ZeroPoint's nanosecond-scale memory compression could tame power-hungry AI infrastructure

AI is only the latest and hungriest market for high-performance computing, and system architects are working around the clock to wring every drop of performance out of every watt. Swedish startup ZeroPoint, armed with €5 million ($5.5 million USD) in new funding, wants to help them out with a novel memory compression technique at the nanosecond scale — and yes, it's exactly as complicated as it sounds.

The concept is this: losslessly compress data just before it enters RAM, and decompress it afterwards, effectively widening the memory channel by 50% or more just by adding one small piece to the chip.

Compression is, of course, a foundational technology in computing; as ZeroPoint CEO Klas Moreau (left in the image above, with co-founders Per Stenström and Angelos Arelakis) pointed out, "We wouldn't store data on the hard drive today without compressing it. Research suggests 70% of data in memory is unnecessary. So why don't we compress in memory?"

The answer is we don't have the time. Compressing a large file for storage (or encoding it, as we say when it's video or audio) is a task that can take seconds, minutes or hours depending on your needs. But data passes through memory in a tiny fraction of a second, shifted in and out as fast as the CPU can do it. A single microsecond's delay, to remove the "unnecessary" bits in a parcel of data going into the memory system would be catastrophic to performance.

Memory doesn't necessarily advance at the same rate as CPU speeds, though the two (along with lots of other chip components) are inextricably connected. If the processor is too slow, data backs up in memory — and if memory is too slow, the processor wastes cycles waiting on the next pile of bits. It all works in concert, as you might expect.

While super-fast memory compression has been demonstrated, it results in a second problem: Essentially, you have to decompress the data just as fast as you compressed it, returning it to its original state, or the system won't have any idea how to handle it. So unless you convert your whole architecture over to this new compressed-memory mode, it's pointless.

ZeroPoint claims to have solved both of these problems with hyper-fast, low-level memory compression that requires no real changes to the rest of the computing system. You add their tech onto your chip, and it's as if you've doubled your memory.

Although the nitty-gritty details will likely only be intelligible to people in this field, the basics are easy enough for the uninitiated to grasp, as Moreau proved when he explained it to me.

"What we do is take a very small amount of data — a cache line, sometimes 512 bits — and identify patterns in it," he said. "It's the nature of data, that's it's populated with not so efficient information, information that is sparsely located. It depends on the data: The more random it is, the less compressible it is. But when we look at most data loads, we see that we are in the range of two-four times [more data throughput than before]."

This isn't how memory actually looks. But you get the idea.
This isn't how memory actually looks. But you get the idea.

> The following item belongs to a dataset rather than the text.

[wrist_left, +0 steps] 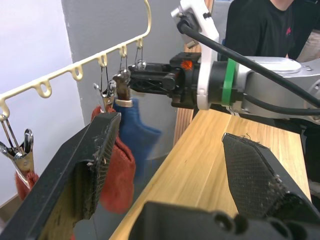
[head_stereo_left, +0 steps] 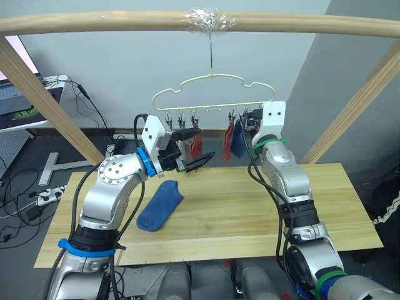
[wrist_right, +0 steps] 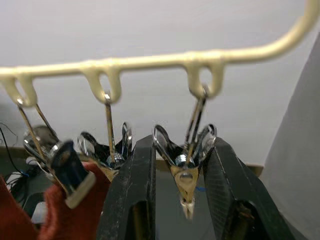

It's no secret that memory can be compressed. Moreau said that everyone in large-scale computing knows about the possibility (he showed me a paper from 2012 demonstrating it), but has more or less written it off as academic, impossible to implement at scale. But ZeroPoint, he said, has solved the problems of compaction — reorganizing the compressed data to be more efficient still — and transparency, so the tech not only works but works quite seamlessly in existing systems. And it all happens in a handful of nanoseconds.

"Most compression technologies, both software and hardware, are on the order of thousands of nanoseconds. CXL [compute express link, a high-speed interconnect standard] can take that down to hundreds," Moreau said. "We can take it down to three or four."

Here's CTO Angelos Arelakis explaining it his way:

ZeroPoint's debut is certainly timely, with companies around the globe in quest of faster and cheaper compute with which to train yet another generation of AI models. Most hyperscalers (if we must call them that) are keen on any technology that can give them more power per watt or let them lower the power bill a little.

The primary caveat to all this is simply that, as mentioned, this needs to be included on the chip and integrated from the ground up — you can't just pop a ZeroPoint dongle into the rack. To that end, the company is working with chipmakers and system integrators to license the technique and hardware design to standard chips for high-performance computing.

Of course that is your Nvidias and your Intels, but increasingly also companies like Meta, Google and Apple, which have designed custom hardware to run their AI and other high-cost tasks internally. ZeroPoint is positioning its tech as a cost savings, though, not a premium: Conceivably, by effectively doubling the memory, the tech pays for itself before long.

The €5 million A round just closed was led by Matterwave Ventures, with Industrifonden acting as the local Nordic lead, and existing investors Climentum Capital and Chalmers Ventures chipping in as well.

Moreau said that the money should allow them to expand into U.S. markets, as well as double down on the Swedish ones they are already pursuing.